Material provided »
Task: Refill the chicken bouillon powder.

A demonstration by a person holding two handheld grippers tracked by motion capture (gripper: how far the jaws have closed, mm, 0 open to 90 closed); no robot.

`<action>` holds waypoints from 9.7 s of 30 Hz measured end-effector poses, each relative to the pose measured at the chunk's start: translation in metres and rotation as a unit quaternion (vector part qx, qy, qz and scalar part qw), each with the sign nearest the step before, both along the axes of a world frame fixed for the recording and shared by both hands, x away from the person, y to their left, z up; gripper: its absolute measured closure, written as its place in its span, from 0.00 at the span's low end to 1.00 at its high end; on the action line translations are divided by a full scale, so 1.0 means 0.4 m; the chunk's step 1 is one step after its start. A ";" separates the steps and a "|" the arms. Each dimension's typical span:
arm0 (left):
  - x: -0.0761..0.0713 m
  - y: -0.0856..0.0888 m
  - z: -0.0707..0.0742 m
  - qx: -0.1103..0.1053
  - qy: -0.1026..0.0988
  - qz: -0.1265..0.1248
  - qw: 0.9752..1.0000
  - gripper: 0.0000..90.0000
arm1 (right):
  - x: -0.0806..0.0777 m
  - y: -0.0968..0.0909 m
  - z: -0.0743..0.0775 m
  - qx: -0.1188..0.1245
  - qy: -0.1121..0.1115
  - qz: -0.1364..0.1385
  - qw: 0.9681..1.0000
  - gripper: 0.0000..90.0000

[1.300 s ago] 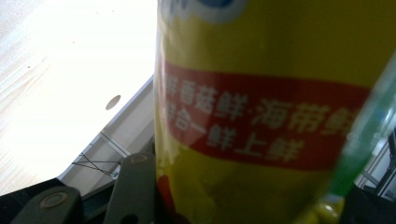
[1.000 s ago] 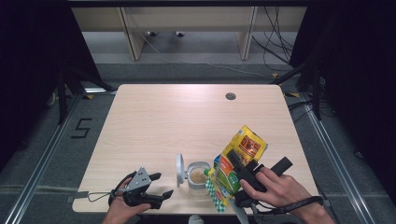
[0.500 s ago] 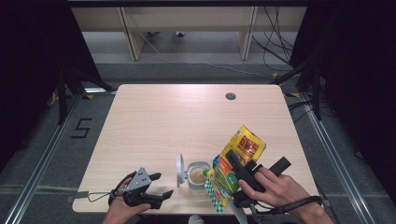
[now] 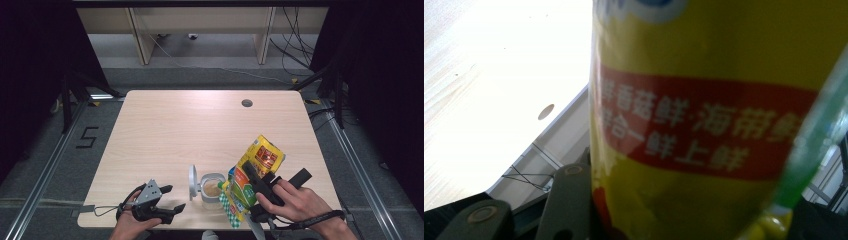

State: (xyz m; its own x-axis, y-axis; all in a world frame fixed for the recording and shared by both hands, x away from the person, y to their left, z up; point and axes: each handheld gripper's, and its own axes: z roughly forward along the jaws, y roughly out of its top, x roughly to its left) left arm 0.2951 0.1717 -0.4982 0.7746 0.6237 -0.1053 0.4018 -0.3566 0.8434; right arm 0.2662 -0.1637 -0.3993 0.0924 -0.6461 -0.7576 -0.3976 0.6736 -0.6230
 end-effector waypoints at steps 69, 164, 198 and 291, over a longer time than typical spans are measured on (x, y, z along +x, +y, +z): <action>0.000 -0.001 0.000 -0.002 0.001 0.000 1.000 0.25 | -0.001 0.000 -0.003 -0.012 0.000 0.003 1.000 0.65; 0.003 0.002 0.002 0.008 -0.010 -0.006 1.000 0.25 | 0.000 -0.002 0.012 -0.016 -0.005 0.003 1.000 0.66; 0.000 -0.001 0.000 -0.001 -0.001 0.001 1.000 0.25 | 0.000 -0.005 0.010 -0.006 0.001 0.006 1.000 0.68; 0.002 0.000 0.000 0.007 -0.011 -0.004 1.000 0.25 | -0.008 -0.002 0.013 -0.019 0.005 0.011 1.000 0.69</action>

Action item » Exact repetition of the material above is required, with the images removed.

Exercise answer »
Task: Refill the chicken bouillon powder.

A demonstration by a person holding two handheld grippers tracked by motion capture (gripper: how far the jaws have closed, mm, 0 open to 90 closed); no robot.

`<action>` holds waypoints from 9.7 s of 30 Hz measured end-effector poses, each relative to the pose measured at the chunk's start: translation in metres and rotation as a unit quaternion (vector part qx, qy, qz and scalar part qw), each with the sign nearest the step before, both along the axes of a world frame fixed for the recording and shared by both hands, x away from the person, y to their left, z up; gripper: its absolute measured closure, written as its place in its span, from 0.00 at the span's low end to 1.00 at its high end; on the action line translations are divided by a full scale, so 1.0 means 0.4 m; the chunk's step 1 is one step after its start. A ";" separates the steps and a "|" the arms. Each dimension's typical span:
arm0 (left):
  - x: -0.0761..0.0713 m
  - y: -0.0856..0.0888 m
  - z: -0.0707..0.0742 m
  - qx: -0.1103..0.1053
  - qy: -0.1026..0.0988
  - qz: -0.1265..0.1248
  - qw: 0.9752..1.0000
  - gripper: 0.0000..90.0000
arm1 (right):
  - x: -0.0806..0.0777 m
  - y: -0.0968..0.0909 m
  - z: -0.0743..0.0775 m
  - qx: -0.1188..0.1245
  - qy: -0.1121..0.1115
  - qz: -0.1364..0.1385
  - qw: 0.9681..1.0000
  - gripper: 0.0000..90.0000

[1.300 s ago] 
[1.000 s ago] 
[0.500 s ago] 
[now] 

State: (xyz m; its own x-axis, y-axis; all in a world frame fixed for the recording and shared by both hands, x away from the person, y to their left, z up; point and axes: each handheld gripper's, and its own axes: z roughly forward along the jaws, y roughly out of its top, x roughly to its left) left arm 0.2951 0.1717 -0.4982 0.7746 0.6237 -0.1053 0.4018 -0.3566 0.8434; right arm 0.2662 -0.1637 -0.3993 0.0924 -0.6461 -0.7576 -0.3976 0.6736 -0.6230
 end-effector waypoints at steps 69, 164, 198 and 291, over a longer time than typical spans are measured on (x, y, z along +x, +y, +z): <action>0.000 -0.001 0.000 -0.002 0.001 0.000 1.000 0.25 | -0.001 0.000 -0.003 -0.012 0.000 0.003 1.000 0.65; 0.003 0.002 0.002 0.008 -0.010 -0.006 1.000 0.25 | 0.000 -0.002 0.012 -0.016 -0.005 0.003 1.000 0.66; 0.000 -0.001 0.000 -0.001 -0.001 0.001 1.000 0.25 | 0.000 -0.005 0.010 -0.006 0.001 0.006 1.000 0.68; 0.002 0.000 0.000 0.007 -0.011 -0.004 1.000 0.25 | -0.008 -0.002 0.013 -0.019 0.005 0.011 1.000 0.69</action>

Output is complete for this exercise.